● **WHAT NEEDS TO BE DONE**
Lines outside the range are not wanted. Give again exactly the lines between the line holding "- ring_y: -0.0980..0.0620" and the line holding "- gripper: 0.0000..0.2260", inclusive, from the listing below.

● **DATA SECTION**

★ ★ ★ ★ ★

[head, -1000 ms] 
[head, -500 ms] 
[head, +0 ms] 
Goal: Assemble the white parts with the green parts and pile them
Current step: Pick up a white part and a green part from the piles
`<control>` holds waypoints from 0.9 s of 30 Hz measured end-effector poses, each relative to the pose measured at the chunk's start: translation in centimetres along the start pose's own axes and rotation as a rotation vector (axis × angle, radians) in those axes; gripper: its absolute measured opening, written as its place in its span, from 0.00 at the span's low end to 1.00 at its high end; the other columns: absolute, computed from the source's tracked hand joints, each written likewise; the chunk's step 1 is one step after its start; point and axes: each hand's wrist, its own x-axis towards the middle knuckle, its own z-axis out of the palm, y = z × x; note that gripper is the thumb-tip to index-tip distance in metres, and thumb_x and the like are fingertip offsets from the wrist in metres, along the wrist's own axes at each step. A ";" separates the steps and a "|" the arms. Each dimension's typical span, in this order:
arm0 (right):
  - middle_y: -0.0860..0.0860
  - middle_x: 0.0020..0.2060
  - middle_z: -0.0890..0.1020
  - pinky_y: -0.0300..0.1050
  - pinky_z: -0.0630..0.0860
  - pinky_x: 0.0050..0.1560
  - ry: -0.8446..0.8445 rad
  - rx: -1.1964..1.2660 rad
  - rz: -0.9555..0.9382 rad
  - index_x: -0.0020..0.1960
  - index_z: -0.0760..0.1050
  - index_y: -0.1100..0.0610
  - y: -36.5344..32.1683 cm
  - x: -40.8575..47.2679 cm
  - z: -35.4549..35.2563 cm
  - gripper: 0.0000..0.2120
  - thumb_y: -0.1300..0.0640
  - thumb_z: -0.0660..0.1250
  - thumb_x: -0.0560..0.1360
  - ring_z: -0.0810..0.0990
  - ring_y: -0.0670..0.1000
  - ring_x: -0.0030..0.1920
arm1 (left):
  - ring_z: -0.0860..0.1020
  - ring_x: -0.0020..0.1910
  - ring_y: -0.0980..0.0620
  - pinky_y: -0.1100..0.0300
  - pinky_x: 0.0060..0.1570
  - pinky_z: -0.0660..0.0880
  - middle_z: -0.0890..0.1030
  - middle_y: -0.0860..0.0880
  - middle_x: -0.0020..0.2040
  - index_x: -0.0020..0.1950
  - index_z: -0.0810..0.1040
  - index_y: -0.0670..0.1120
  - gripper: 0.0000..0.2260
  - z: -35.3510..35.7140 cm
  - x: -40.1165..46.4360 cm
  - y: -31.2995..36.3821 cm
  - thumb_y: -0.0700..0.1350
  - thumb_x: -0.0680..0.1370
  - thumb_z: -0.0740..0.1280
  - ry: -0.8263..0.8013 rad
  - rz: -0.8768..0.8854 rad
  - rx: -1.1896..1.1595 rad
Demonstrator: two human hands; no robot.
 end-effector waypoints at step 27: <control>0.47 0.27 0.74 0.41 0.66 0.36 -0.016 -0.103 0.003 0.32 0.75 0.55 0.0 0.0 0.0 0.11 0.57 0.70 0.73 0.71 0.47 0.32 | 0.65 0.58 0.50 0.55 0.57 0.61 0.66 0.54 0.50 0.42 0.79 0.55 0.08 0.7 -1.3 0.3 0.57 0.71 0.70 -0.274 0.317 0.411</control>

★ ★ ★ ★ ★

● **ANSWER SPACE**
  - ring_y: -0.0980..0.0620
  - pinky_y: -0.1100..0.0300
  - pinky_x: 0.0060..0.1570
  - pinky_z: -0.0660..0.0880
  - middle_z: -0.0890..0.1030
  - middle_y: -0.0860..0.0880
  - middle_x: -0.0020..0.2040
  - index_x: -0.0020..0.1950
  - index_z: -0.0810..0.1040
  - index_y: -0.0670..0.1120
  - gripper: 0.0000..0.2260

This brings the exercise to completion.